### [What to produce]
Your reproduction of the entries should be exact and should contain no pictures.

### [Source information]

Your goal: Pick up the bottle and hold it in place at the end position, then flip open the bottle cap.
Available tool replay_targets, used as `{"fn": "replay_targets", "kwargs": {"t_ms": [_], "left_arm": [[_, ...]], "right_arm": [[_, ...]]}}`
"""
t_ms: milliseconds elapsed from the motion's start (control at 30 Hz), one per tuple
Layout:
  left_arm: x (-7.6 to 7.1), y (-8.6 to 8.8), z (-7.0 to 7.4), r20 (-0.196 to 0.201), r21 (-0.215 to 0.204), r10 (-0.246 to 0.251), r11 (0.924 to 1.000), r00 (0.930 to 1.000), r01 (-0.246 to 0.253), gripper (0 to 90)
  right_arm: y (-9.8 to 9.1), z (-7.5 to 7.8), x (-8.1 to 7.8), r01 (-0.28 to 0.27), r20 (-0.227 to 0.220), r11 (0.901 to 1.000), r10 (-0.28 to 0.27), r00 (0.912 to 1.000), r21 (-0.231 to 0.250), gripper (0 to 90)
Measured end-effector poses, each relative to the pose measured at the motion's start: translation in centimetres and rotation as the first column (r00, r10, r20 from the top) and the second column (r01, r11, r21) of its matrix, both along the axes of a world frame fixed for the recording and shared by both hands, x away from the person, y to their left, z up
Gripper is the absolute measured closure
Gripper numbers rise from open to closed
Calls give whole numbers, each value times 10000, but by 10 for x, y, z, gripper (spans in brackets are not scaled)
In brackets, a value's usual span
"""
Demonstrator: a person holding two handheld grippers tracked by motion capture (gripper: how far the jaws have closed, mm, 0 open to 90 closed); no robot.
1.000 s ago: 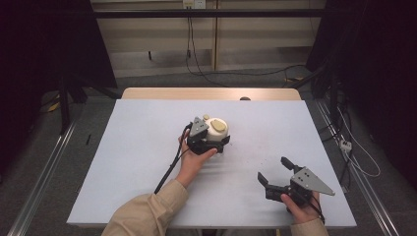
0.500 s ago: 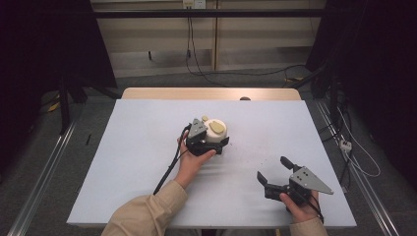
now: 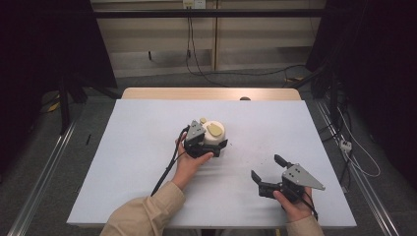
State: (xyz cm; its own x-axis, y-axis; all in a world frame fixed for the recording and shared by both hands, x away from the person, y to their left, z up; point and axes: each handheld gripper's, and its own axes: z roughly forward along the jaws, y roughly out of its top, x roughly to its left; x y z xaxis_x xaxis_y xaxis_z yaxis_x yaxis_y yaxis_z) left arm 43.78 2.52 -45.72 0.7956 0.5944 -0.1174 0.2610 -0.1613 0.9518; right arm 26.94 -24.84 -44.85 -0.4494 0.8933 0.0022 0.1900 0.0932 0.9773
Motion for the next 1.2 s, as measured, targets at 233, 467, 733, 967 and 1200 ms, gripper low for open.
{"fn": "replay_targets", "kwargs": {"t_ms": [233,467,733,967,1200], "left_arm": [[-1,0,0,25,7,18,10000,10000,-18,61],[-1,1,0,51,9,-14,10000,10000,14,61],[-1,1,-1,93,2,-15,10000,10000,15,61],[-1,1,-1,96,10,-13,10000,10000,13,61],[-1,1,-1,94,31,-17,10000,10000,16,62]], "right_arm": [[2,-1,3,-10,-259,10000,12,9997,78,45],[8,2,9,-88,-470,9999,92,9989,93,45],[18,6,15,-190,-612,9998,190,9979,2,48],[22,8,20,-194,-890,9998,188,9959,-49,53],[27,10,24,-218,-1058,9997,211,9942,-52,58]]}}
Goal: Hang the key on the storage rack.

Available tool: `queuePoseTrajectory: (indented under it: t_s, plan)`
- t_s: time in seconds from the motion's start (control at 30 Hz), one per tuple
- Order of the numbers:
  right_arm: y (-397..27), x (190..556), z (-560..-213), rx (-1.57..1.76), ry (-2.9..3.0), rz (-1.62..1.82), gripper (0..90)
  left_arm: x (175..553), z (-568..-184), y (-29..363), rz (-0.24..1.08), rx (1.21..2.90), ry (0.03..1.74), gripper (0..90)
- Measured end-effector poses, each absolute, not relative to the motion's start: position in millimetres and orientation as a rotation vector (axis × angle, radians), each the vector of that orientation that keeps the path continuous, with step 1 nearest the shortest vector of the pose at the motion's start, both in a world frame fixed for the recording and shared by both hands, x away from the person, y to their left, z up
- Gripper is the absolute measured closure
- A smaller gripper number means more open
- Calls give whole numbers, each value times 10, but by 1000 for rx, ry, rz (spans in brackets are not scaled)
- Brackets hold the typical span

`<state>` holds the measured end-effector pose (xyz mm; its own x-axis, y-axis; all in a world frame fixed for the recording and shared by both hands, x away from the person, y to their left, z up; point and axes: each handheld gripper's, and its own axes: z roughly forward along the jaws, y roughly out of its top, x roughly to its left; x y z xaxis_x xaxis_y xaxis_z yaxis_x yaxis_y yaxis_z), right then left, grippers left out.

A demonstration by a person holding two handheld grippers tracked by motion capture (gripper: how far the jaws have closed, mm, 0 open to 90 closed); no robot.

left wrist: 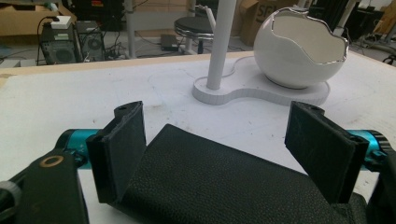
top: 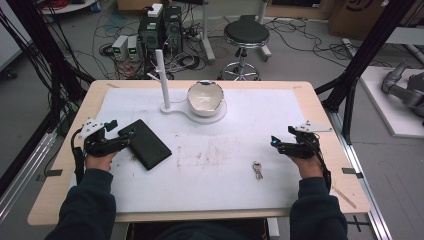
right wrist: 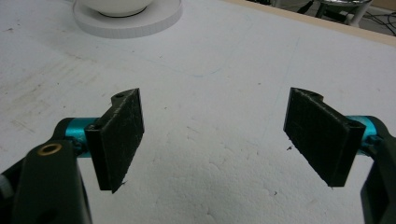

### [Answer for the task]
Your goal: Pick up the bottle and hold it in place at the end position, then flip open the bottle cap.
Available tool replay_targets, used as `{"fn": "replay_targets", "kwargs": {"t_ms": [_], "left_arm": [[_, ...]], "right_arm": [[_, ...]]}}`
"""
t_ms: milliseconds elapsed from the motion's start (control at 30 Hz), one per tuple
Layout:
  left_arm: x (-7.6 to 7.1), y (-8.6 to 8.8), z (-7.0 to 7.4), r20 (-0.196 to 0.201), r21 (-0.215 to 0.204), r10 (-0.246 to 0.251), r11 (0.924 to 1.000), r00 (0.930 to 1.000), r01 (-0.246 to 0.253), gripper (0 to 90)
  right_arm: y (-9.8 to 9.1), z (-7.5 to 7.8), x (-8.1 to 7.8), r01 (-0.28 to 0.27), r20 (-0.227 to 0.220), r11 (0.901 to 1.000), r10 (-0.28 to 0.27), r00 (0.912 to 1.000), r21 (-0.231 to 0.250), gripper (0 to 90)
Measured end-effector poses, each relative to the pose measured at the motion's start: translation in centimetres and rotation as the first column (r00, r10, r20 from the top) and the second column (r01, r11, r21) of its matrix, both along the axes of a world frame fixed for the recording and shared by both hands, x away from the person, y to their left, z up
Gripper is the absolute measured closure
Gripper numbers rise from open to closed
Calls give whole numbers, each value times 10000, but by 10 for x, y, z, gripper (spans in brackets are not scaled)
In brackets, a value's usual span
"""
Demonstrator: a person holding two handheld grippers tracked by motion capture (gripper: how far the jaws have closed, mm, 0 open to 90 closed); no robot.
1.000 s ago: 
0.500 s ago: 
now: 
State: (xyz cm; its own x-axis, y-axis; all in a world frame fixed for the recording and shared by both hands, x away from the person, y to their left, z up; point and axes: each handheld gripper's, and its own axes: z roughly forward along the jaws, y roughly out of its top, x roughly to its left; x y z xaxis_x xaxis_y xaxis_z yaxis_x yaxis_y yaxis_z) left arm 43.78 2.52 -45.72 0.7956 0.5944 -0.1174 0.2610 -0.1613 0.9518; right arm 26.94 -24.84 -44.85 -0.4494 0.8933 0.0022 0.1900 0.0932 0.9773
Motion for the next 1.2 s, as measured, targets at 233, 467, 733, 967 and 1200 ms, gripper low for open.
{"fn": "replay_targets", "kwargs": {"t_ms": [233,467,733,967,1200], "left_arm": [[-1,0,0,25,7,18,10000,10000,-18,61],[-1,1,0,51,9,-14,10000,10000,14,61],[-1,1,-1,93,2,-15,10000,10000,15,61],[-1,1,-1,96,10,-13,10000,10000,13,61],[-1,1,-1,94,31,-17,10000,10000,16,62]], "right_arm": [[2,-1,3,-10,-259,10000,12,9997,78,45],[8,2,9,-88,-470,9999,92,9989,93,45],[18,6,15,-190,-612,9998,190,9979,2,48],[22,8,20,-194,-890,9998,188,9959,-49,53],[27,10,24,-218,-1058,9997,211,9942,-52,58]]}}
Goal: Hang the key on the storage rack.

Available tool: `queuePoseTrajectory: (indented under it: t_s, plan)`
- t_s: time in seconds from the motion's start (control at 30 Hz), one per tuple
- Order of the numbers:
  right_arm: y (-397..27), x (190..556), z (-560..-213), rx (-1.57..1.76), ry (-2.9..3.0), rz (-1.62..1.82), gripper (0..90)
  left_arm: x (175..553), z (-568..-184), y (-29..363), rz (-0.24..1.08), rx (1.21..2.90), ry (0.03..1.74), gripper (0..90)
- Measured end-effector poses, each absolute, not relative to the motion's start: position in millimetres and orientation as a rotation vector (axis × angle, radians), each the vector of that orientation that keeps the path continuous, with step 1 nearest the shortest vector of the pose at the motion's start, both in a world frame fixed for the recording and shared by both hands, x away from the person, y to their left, z up
- Gripper is the absolute measured closure
- A smaller gripper number means more open
- Calls give whole numbers, each value times 10, but by 1000 for rx, ry, rz (spans in brackets are not scaled)
- Brackets hold the typical span

`<state>` holds the measured end-effector pose (xyz mm; its own x-axis, y-axis; all in a world frame fixed for the recording and shared by both hands, x away from the person, y to their left, z up; point and axes: each handheld gripper's, and its own axes: z roughly forward along the jaws, y roughly out of its top, x roughly to its left; x y z xaxis_x xaxis_y xaxis_z yaxis_x yaxis_y yaxis_z), right then left, grippers left out.

A demonstration by a person holding two handheld grippers tracked by motion capture (gripper: how far the jaws have closed, mm, 0 open to 90 closed); no robot.

left wrist: 
top: 
right wrist: 

The answer has been supplied in full.